Sunday, January 08, 2012

Ventrina

A distinção entre passado, presente e futuro é apenas uma ilusão teimosamente persistente."

Einstein, Albert


 

    A incomum capacidade premonitória dos habitantes de Ventrina tornou esta cidade uma referência nos estudos do futuro. Todo aprendiz de vidente, cartomante, quiromante e demais gurus do porvir afluíam para Ventrina afim de tentarem apreender este dom. Inútil, tal característica é privilégio apenas dos nascidos lá. Os bebês ventrinenses, antes mesmo de aprenderem a falar as primeiras palavras já conseguem saber quando ficarão com fome, quando sua mamãe trará a gorda teta cheia de leite, a que horas eles chorão para terem suas fraldas trocadas e estas coisas do mundo dos bebês.
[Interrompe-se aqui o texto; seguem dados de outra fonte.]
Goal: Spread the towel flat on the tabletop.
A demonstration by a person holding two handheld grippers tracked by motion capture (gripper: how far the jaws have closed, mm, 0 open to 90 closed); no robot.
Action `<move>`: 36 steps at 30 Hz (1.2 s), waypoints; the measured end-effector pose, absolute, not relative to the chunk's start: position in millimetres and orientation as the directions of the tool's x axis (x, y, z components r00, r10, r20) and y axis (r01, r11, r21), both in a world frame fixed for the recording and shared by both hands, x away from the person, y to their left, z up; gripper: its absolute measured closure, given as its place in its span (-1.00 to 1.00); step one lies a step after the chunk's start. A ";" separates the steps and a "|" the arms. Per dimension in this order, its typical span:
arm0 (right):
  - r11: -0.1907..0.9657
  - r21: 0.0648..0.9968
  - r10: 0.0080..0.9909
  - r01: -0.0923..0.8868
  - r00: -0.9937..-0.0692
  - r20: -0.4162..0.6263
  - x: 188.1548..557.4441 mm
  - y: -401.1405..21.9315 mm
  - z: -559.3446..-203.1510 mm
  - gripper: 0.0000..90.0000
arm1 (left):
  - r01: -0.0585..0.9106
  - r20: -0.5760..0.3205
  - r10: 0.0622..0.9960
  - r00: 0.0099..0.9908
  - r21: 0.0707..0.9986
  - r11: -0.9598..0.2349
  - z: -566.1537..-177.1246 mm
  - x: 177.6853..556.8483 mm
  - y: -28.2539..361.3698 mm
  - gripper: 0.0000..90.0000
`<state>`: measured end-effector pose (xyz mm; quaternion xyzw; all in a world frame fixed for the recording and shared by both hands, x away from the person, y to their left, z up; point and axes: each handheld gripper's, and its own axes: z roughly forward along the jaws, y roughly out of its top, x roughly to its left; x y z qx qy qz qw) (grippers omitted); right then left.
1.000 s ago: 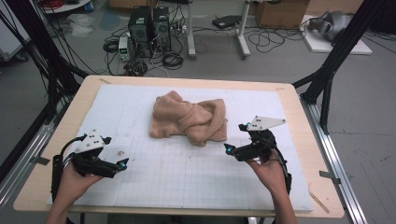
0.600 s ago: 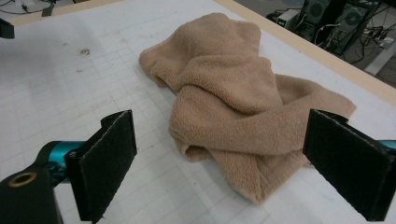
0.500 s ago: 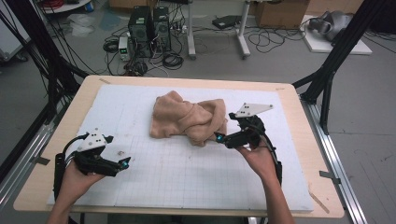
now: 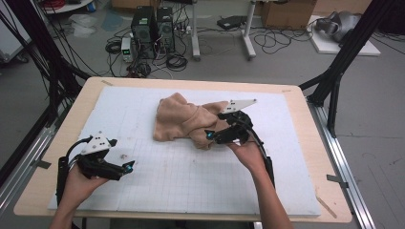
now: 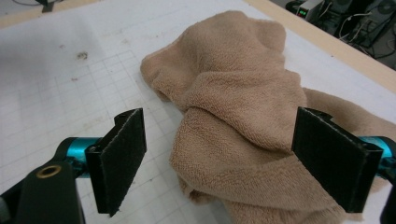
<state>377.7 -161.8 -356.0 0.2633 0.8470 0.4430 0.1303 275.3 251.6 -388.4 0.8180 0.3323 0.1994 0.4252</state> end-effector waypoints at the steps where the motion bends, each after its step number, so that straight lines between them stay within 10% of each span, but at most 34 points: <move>1: 0.474 0.815 0.561 0.333 -0.828 0.013 379.5 -159.6 -358.1 -0.62 | 0.372 0.046 0.713 0.700 0.829 -0.418 -388.5 275.6 252.1 -0.96; 20: 0.616 0.685 0.531 0.389 -0.847 0.003 406.6 -124.7 -405.0 0.38 | 0.380 0.036 0.719 0.694 0.830 -0.409 -392.0 280.8 249.3 -0.94; 26: 0.602 0.696 0.522 0.392 -0.852 0.028 406.9 -128.7 -408.0 0.84 | 0.385 -0.004 0.695 0.719 0.835 -0.394 -393.3 283.4 245.6 -0.64; 36: 0.568 0.757 0.490 0.323 -0.872 0.004 385.9 -144.6 -377.3 0.88 | 0.374 -0.023 0.685 0.728 0.851 -0.370 -388.9 284.4 241.0 -0.47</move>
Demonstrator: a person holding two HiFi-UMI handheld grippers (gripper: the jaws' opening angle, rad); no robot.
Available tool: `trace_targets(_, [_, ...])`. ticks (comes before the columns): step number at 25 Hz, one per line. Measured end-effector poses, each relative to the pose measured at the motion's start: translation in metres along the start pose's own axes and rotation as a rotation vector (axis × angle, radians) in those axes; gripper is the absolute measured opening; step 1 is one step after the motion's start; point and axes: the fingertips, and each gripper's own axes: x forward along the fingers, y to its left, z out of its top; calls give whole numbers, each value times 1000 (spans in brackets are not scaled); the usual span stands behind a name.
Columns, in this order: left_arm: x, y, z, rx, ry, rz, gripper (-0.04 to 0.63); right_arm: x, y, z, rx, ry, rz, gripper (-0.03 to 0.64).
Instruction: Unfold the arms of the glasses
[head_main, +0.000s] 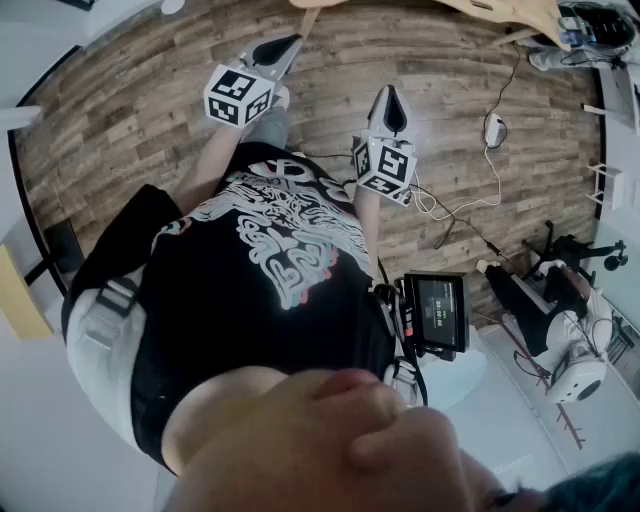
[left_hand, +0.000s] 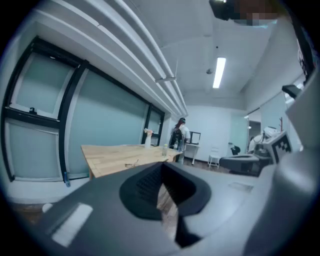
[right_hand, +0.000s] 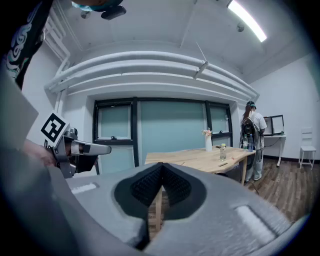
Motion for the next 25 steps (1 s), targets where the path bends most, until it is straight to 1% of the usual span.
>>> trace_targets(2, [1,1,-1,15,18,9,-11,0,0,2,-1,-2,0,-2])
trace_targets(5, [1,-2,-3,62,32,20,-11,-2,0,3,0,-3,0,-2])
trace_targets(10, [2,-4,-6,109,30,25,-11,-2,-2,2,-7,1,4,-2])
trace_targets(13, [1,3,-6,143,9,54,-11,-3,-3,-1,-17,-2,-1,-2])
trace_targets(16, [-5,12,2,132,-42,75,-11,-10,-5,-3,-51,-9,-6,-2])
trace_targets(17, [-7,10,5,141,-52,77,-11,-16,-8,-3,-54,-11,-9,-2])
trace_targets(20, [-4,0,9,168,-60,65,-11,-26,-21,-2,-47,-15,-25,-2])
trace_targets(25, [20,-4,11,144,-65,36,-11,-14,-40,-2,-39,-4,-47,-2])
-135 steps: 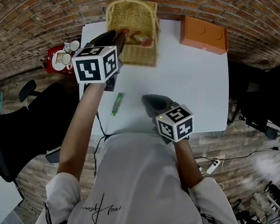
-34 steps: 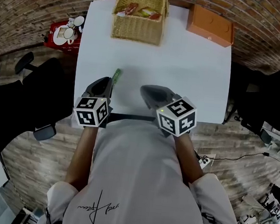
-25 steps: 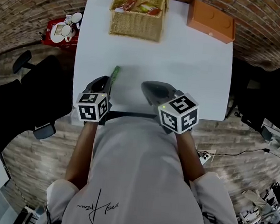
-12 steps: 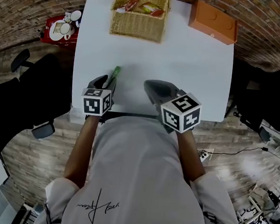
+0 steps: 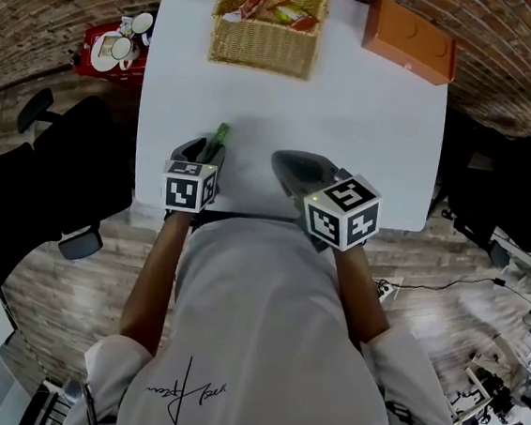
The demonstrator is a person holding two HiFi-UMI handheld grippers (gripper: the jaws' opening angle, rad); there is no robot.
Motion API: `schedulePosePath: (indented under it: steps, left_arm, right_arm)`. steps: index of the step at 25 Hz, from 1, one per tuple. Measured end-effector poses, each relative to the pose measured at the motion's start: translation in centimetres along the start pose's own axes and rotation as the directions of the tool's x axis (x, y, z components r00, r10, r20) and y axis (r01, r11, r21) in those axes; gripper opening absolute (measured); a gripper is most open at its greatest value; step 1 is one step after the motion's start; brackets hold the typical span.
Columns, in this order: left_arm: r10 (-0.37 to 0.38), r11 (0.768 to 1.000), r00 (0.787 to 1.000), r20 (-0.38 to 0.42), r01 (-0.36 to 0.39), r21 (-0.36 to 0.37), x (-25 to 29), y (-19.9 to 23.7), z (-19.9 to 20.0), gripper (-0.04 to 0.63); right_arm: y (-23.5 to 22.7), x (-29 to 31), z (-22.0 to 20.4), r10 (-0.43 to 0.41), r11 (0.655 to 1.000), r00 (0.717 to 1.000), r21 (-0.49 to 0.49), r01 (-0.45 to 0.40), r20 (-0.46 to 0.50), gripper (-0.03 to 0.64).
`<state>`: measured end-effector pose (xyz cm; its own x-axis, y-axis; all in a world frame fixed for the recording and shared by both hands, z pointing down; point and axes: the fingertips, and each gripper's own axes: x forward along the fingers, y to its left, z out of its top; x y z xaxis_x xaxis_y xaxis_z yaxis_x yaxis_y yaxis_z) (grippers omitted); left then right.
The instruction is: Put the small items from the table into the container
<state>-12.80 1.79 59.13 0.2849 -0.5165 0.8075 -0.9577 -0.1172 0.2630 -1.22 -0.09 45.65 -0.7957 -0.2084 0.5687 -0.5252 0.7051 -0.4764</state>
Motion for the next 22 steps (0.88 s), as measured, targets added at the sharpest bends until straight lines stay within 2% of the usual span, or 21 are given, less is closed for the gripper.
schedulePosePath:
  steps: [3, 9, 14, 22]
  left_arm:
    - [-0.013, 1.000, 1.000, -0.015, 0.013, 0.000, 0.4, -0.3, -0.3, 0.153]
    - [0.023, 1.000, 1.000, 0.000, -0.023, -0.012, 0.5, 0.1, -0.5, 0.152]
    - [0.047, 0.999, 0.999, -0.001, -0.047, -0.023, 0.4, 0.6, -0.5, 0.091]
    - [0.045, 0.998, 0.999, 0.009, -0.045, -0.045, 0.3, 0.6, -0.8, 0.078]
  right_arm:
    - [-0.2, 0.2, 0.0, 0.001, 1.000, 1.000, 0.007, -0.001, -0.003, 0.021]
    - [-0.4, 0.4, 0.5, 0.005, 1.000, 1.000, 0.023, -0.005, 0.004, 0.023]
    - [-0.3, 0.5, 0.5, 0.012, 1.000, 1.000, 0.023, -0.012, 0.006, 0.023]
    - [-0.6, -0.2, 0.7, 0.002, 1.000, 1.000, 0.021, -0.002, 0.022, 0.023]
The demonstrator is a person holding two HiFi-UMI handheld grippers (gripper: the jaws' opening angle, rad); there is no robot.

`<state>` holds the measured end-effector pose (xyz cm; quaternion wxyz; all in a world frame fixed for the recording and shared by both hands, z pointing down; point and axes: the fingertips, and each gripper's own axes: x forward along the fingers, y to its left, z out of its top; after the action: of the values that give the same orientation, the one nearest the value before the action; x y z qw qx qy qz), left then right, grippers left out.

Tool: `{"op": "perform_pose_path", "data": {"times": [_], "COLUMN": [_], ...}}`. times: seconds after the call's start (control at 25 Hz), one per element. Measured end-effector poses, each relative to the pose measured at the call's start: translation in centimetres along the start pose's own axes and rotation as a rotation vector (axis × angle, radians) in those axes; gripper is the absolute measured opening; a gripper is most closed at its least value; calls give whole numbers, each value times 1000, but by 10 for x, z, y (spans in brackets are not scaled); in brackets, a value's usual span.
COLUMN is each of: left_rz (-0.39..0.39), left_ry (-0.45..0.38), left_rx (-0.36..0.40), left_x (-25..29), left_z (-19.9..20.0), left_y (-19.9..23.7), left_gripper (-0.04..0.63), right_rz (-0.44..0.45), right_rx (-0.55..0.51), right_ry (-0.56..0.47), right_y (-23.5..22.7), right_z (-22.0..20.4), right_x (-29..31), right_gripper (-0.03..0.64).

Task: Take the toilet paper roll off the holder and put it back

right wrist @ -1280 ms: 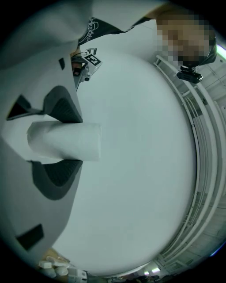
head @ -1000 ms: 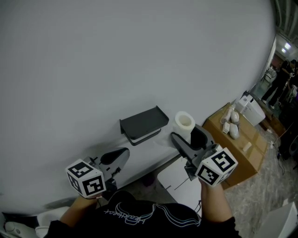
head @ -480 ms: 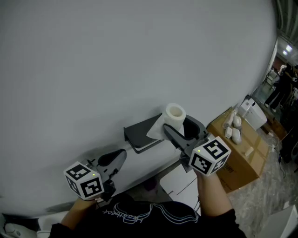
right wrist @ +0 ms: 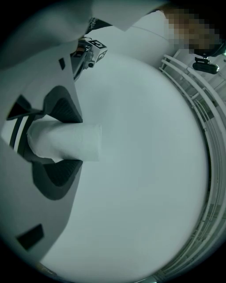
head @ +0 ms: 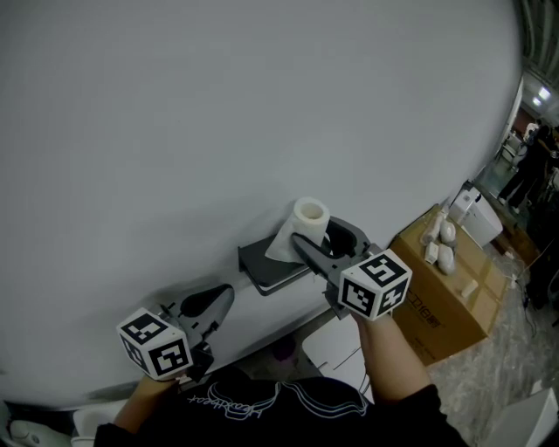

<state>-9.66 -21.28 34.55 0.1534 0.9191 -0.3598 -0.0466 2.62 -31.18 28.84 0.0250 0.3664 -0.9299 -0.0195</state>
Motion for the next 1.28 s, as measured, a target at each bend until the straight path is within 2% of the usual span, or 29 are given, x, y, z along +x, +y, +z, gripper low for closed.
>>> {"op": "perform_pose_path", "data": {"times": [0.2, 0.4, 0.68, 0.88, 1.04, 1.12, 1.28], "left_rz": [-9, 9, -16, -24, -27, -30, -42], "left_ry": [-7, 1, 2, 3, -11, -14, -10], "left_rx": [9, -12, -31, -36, -42, -56, -61], "left_x": [-3, -4, 0, 4, 4, 4, 6], "left_z": [3, -1, -4, -6, -4, -6, -14], "left_y": [-2, 3, 3, 3, -3, -7, -21], "left_gripper": [5, 5, 5, 5, 5, 5, 5], "right_rz": [2, -8, -15, -44, -7, 3, 0], "right_rx": [1, 11, 19, 21, 42, 40, 22], "right_ry": [15, 14, 14, -31, -93, -118, -133], "right_y": [-1, -2, -2, -4, 10, 18, 29], "right_z": [-4, -6, -7, 0, 19, 25, 20], "right_x": [3, 2, 2, -8, -29, -43, -71], "right_gripper": [262, 264, 264, 287, 299, 285, 202]}}
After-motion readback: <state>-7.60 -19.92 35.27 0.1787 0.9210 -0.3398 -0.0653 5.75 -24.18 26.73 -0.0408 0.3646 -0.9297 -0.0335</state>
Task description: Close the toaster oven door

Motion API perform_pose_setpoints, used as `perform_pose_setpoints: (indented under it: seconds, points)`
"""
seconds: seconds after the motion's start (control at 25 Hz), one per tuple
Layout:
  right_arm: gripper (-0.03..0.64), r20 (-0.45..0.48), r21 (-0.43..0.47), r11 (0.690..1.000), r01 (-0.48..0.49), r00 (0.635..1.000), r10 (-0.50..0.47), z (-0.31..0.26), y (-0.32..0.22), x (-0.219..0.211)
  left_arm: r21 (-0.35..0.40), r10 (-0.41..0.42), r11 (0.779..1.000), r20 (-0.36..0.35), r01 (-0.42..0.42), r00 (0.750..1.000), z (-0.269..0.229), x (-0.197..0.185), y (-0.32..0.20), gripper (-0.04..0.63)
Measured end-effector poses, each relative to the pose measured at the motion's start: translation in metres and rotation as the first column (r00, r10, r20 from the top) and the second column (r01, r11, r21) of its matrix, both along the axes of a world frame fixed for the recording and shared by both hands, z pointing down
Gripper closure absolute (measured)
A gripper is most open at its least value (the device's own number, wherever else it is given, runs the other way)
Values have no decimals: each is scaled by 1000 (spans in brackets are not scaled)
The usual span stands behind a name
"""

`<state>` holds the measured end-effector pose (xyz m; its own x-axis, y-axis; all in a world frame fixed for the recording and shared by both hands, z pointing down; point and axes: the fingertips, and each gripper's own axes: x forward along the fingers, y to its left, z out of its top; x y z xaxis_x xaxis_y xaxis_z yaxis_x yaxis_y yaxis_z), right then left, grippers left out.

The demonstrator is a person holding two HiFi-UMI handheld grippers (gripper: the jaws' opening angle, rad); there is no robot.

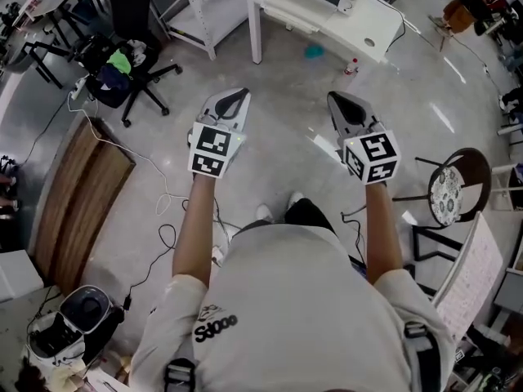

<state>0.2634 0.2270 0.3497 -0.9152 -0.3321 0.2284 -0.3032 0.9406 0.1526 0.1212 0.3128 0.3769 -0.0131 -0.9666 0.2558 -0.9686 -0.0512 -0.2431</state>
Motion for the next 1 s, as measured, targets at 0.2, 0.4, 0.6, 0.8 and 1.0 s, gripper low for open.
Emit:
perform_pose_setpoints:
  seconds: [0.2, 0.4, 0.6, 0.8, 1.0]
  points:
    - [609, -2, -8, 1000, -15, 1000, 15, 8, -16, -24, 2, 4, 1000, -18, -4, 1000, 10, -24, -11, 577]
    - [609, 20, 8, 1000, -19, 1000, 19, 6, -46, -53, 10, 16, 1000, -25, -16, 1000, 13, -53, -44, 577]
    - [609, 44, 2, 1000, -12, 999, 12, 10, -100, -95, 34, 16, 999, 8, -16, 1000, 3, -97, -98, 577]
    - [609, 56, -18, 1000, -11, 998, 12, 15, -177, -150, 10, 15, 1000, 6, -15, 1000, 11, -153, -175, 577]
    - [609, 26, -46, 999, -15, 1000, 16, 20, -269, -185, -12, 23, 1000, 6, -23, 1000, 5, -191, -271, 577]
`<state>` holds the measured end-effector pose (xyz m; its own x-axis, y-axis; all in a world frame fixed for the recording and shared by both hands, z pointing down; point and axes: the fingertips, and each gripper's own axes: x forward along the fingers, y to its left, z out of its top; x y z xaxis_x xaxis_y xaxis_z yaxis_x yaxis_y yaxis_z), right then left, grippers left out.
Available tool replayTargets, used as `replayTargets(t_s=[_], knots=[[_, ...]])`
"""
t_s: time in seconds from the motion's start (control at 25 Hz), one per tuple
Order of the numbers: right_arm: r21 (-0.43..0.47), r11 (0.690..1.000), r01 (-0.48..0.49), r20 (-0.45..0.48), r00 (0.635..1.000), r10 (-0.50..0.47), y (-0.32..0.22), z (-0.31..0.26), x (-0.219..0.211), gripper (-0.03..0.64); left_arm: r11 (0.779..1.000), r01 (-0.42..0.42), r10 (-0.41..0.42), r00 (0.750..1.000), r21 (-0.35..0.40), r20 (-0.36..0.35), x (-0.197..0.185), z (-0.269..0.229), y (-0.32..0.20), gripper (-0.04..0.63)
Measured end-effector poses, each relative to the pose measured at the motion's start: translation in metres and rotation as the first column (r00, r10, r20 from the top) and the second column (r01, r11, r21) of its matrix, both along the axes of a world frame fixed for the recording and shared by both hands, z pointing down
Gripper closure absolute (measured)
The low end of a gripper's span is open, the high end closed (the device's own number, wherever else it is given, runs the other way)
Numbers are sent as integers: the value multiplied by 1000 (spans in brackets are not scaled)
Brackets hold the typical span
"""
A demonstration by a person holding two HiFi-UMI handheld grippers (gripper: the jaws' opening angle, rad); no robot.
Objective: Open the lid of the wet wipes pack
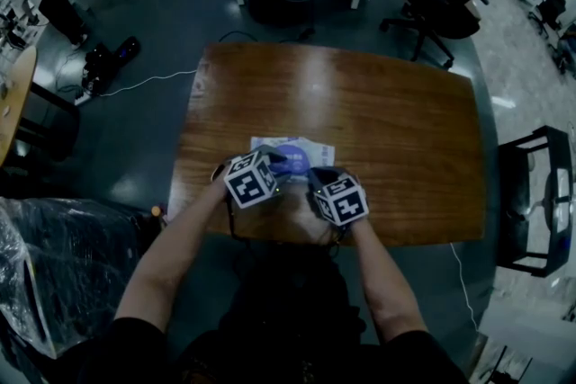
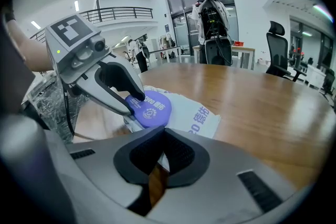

    Assim Ventrina nunca participou de uma guerra, pois seus inimigos jamais puderam usar o elemento surpresa para empreenderem um ataque à cidade, entretanto quando as forças rivais, especialmente de Zantrana, reuniam um exército colossal e os ventrinenses previam a própria derrota, estes providenciavam a rendição antecipada e enviavam um diplomata para negociar um armistício e os termos de um acordo de paz. Não havendo guerras, passaram a usar o tempo livre para as diversões. O governador geral de Ventrina resolveu, então, criar uma loteria. Foi um fracasso, pois todos acertavam os números e os prêmios eram muito menores do que o valor da aposta. Ainda buscando formas de entretenimento, os sábios elaboraram um complexo sistema de números e letras que deveriam ser decifrados. Quem o fizesse receberia mil gnaes de ouro. Como o resultado destes códigos não era algo pertencente ao futuro, os ventrinenses não poderiam se valer de seus poderes e haveria, enfim, uma disputa. Mas os sábios, como os demais habitantes, eram homens do futuro, e rapidamente esqueceram, eles próprios, como decifrar os códigos da loteria e, ainda, as pessoas previram que não haveria ganhador, portanto não fizeram suas apostas. Acabou ali a Loteria Oficial de Ventrina.

    Não havia escassez de ouro ou alimentos em Ventrina, eles sempre sabiam qual seria o melhor alimento a ser semeado, quando choveria, ou quando teriam estiagem prolongada, também sabiam quando encontrariam um novo veio de ouro, ferro, prata e assim sabiam quanto dos recursos da cidade poderiam utilizar. Os nobres, em seus jantares, divertiam-se tentando lembrar do passado, já os pobres, divertiam-se tentando esquecer o próprio futuro.

Certo dia, um eminente filósofo intuiu que se ele agisse de modo diverso do que havia sido previsto, ele poderia criar um futuro alternativo, fora do alcance das previsões. Resolveu visitar um amigo, fez os preparativos e tão logo estava na rua, mudou abruptamente trajeto, indo para o sul quando deveria ir ao norte e rumou para a casa de outro amigo. Chegando lá o segundo amigo não se surpreendeu com a visita. Disse ter previsto a súbita mudança de planos. Ele frustrou-se com o fracasso e escreveu um extenso tratado filosófico vaticinado que os ventrinenses estavam condenados a ficarem presos ao futuro. Ao terminar a obra ele já sabia o tamanho sucesso que faria e a grande repercussão que causaria e assim foi. Os efeitos da obra começaram a ser percebidos especialmente entre os mais jovens. Como eles sabiam o que deveriam fazer para continuarem com suas vidas como estavam, param de fazer tudo, esperançosos de que algo inesperado lhes acontecesse. Logos os pobres começaram a tomar atitudos semelhantes, pois como sabiam que continuariam sendo pobres e teriam de trabalhar de sol-a-sol para sustentar os ricos de Ventrina, pararam de trabalhar e ficaram em suas casas deitados em suas camas.

Tal inanição foi tida como uma rebeldia contra a ordem institucional da cidade e o governador geral mandou por a ferros todos os insurgentes. Os jovens sentiram o gosto da aventura, seriam presos, estariam lutando por uma causa. Os pobres, sabendo que morreriam trabalhando, optaram por morrer na cadeia. Ventrina começou a ruir. O governador geral, aconselhado pelos sábios, baixou um decreto proibindo qualquer cidadão comum a praticar a arte de previsão do futuro, restringindo este ofício apenas aos nobres, sábios e dirigentes da cidade. A inaplicabilidade da lei fez o governador geral e os sábios serem ridicularizados até pelas crianças e como todos previram que a cidade estava em franca decadência e que se tornaria um povoados de poucas almas desorientadas, deu-se início a grande diáspora ventrinense. A cidade acabou e seus habitantes, espalhados pelo mundo, foram gradativamente perdendo suas habilidades premonitórias, agora eles buscam um outro futuro, com alguma esperança, ao menos.